__WHAT THE EXERCISE ASKS__. Set down only what runs from the line containing "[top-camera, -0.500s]" through the last line of the data, exactly as it reads.

###

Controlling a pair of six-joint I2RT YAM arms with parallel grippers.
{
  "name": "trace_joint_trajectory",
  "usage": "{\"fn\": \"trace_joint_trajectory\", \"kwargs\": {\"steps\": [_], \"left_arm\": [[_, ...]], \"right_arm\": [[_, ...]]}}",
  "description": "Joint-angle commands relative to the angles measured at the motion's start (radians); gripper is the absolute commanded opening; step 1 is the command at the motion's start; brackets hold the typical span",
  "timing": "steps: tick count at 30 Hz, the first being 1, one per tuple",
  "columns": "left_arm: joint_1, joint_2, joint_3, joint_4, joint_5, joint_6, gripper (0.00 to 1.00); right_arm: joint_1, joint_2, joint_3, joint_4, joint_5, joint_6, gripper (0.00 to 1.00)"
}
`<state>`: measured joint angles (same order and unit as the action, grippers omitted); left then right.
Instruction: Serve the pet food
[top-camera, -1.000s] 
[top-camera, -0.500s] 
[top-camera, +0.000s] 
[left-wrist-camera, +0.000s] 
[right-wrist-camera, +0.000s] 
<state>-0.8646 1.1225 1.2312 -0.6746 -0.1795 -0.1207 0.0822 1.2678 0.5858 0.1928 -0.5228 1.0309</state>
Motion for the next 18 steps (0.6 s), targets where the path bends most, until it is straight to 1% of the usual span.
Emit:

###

__RESPONSE TO THIS TASK__.
[top-camera, -0.500s] 
[top-camera, +0.000s] 
[left-wrist-camera, +0.000s] 
[right-wrist-camera, +0.000s] 
<state>-0.8646 1.1225 1.2312 -0.6746 -0.1795 -0.1207 0.0822 1.2678 0.5858 0.1928 -0.5228 1.0309</state>
Motion for the next 18 steps (0.6 s), targets where the path bends most, until it is straight to 1% of the usual span.
Emit:

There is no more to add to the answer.